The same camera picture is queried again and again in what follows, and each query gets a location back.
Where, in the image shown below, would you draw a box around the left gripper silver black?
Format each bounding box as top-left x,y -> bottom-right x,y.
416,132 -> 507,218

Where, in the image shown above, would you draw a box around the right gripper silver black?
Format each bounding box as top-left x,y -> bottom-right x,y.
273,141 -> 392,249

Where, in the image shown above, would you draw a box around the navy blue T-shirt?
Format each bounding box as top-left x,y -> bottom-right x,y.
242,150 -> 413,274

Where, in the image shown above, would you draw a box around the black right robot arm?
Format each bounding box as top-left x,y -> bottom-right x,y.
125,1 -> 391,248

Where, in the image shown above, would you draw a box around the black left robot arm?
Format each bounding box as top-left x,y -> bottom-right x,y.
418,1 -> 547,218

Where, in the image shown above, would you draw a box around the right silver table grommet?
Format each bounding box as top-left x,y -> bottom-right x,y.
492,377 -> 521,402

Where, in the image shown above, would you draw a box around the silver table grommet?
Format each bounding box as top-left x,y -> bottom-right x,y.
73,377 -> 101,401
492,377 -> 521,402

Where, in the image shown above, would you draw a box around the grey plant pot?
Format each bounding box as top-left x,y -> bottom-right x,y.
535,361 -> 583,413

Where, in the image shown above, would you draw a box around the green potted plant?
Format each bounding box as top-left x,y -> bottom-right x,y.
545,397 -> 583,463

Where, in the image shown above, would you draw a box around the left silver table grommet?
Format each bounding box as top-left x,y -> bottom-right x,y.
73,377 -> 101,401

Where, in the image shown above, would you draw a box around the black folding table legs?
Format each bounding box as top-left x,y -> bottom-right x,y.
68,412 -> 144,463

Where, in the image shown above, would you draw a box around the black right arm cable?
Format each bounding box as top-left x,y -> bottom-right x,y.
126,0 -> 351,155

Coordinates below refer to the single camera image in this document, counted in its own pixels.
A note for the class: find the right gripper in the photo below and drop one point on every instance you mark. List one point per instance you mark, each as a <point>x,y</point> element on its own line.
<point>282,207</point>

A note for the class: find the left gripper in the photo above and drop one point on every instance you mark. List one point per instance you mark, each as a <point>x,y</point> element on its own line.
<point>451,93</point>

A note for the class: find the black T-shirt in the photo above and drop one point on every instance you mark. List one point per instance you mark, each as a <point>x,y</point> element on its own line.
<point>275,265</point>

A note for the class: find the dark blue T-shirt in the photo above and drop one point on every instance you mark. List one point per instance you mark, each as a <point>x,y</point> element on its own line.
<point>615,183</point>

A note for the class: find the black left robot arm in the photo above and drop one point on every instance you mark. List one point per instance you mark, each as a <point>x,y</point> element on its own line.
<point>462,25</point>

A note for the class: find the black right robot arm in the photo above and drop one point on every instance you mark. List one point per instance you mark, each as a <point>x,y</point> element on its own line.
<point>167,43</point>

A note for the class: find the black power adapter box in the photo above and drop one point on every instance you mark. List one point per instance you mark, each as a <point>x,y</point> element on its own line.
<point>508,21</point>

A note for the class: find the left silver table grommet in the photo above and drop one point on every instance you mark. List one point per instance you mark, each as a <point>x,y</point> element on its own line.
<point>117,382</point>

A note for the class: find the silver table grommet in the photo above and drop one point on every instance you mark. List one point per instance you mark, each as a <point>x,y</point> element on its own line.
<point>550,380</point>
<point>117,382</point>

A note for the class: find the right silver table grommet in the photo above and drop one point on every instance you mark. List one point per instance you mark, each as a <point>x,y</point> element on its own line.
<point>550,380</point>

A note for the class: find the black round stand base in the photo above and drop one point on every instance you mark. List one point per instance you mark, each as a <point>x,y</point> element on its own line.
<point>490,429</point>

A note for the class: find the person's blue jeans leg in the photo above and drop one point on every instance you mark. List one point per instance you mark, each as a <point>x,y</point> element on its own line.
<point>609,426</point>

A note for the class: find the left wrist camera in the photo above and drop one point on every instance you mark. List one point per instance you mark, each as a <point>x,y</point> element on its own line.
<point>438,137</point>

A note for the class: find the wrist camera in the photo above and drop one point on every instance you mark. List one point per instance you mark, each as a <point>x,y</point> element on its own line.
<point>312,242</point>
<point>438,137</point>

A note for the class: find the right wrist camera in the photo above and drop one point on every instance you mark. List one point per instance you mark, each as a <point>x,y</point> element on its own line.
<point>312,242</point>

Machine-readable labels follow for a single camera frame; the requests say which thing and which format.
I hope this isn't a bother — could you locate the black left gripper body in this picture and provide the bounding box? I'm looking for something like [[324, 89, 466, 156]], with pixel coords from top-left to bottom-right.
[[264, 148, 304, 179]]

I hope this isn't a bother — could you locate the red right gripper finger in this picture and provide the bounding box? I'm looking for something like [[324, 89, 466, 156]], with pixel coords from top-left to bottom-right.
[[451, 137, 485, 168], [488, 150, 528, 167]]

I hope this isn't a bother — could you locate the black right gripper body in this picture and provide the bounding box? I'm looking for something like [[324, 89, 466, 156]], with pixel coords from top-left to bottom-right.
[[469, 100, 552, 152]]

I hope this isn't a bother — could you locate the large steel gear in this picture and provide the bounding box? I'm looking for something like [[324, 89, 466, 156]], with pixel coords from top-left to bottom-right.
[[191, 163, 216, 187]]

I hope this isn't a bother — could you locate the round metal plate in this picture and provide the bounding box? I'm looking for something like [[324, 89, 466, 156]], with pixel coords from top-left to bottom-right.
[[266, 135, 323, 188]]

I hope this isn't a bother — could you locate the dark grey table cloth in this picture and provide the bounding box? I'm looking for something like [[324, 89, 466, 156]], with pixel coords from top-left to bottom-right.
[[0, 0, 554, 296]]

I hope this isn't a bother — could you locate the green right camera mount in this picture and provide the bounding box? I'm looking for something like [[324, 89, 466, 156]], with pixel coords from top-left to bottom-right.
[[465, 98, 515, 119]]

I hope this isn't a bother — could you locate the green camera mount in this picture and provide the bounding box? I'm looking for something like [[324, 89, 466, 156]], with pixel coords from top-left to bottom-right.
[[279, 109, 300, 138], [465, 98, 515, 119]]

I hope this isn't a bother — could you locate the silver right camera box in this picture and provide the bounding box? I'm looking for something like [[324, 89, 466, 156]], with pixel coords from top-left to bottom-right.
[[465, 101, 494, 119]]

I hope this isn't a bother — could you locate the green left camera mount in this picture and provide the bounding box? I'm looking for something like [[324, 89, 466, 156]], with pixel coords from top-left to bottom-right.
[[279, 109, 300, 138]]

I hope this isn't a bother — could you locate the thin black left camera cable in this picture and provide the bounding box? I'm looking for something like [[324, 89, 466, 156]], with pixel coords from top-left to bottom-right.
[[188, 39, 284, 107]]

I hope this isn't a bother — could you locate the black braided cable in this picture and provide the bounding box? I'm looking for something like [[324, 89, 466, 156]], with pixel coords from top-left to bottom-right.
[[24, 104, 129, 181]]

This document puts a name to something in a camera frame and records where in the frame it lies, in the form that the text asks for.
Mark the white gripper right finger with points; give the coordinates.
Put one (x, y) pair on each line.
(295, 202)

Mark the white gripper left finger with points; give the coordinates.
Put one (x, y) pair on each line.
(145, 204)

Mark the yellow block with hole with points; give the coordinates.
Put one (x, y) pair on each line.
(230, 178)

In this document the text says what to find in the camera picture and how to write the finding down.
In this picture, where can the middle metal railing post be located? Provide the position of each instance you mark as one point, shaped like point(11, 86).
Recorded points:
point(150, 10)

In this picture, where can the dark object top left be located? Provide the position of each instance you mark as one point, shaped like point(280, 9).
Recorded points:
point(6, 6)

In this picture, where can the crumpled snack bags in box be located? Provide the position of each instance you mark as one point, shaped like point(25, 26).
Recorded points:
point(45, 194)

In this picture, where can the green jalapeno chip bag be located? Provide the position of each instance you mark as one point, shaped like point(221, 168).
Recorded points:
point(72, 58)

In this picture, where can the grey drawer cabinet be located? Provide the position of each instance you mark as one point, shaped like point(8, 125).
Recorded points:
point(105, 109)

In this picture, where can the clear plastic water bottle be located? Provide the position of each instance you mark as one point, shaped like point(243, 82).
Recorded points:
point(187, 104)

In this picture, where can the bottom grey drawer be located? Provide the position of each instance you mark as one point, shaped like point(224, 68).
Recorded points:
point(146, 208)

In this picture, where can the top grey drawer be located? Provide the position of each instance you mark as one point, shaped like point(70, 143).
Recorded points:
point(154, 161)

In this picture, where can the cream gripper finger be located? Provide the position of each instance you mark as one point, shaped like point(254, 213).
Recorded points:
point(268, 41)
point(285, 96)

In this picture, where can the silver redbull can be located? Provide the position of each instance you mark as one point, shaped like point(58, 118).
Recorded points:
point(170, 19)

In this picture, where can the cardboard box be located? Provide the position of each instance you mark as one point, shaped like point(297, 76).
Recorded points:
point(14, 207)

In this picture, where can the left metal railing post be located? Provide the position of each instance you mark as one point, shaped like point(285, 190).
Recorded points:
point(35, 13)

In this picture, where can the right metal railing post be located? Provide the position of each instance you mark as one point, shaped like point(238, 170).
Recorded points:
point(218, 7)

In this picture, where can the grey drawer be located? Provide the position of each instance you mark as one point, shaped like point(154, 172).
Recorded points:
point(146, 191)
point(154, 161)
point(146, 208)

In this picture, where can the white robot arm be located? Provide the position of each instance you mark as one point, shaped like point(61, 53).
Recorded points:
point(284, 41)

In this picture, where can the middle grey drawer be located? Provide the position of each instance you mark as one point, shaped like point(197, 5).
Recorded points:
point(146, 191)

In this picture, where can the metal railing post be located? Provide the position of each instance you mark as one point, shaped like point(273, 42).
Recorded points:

************

**What you should do**
Your answer must be one number: how many lines of the entries hold the string "drawer".

**Solution below**
5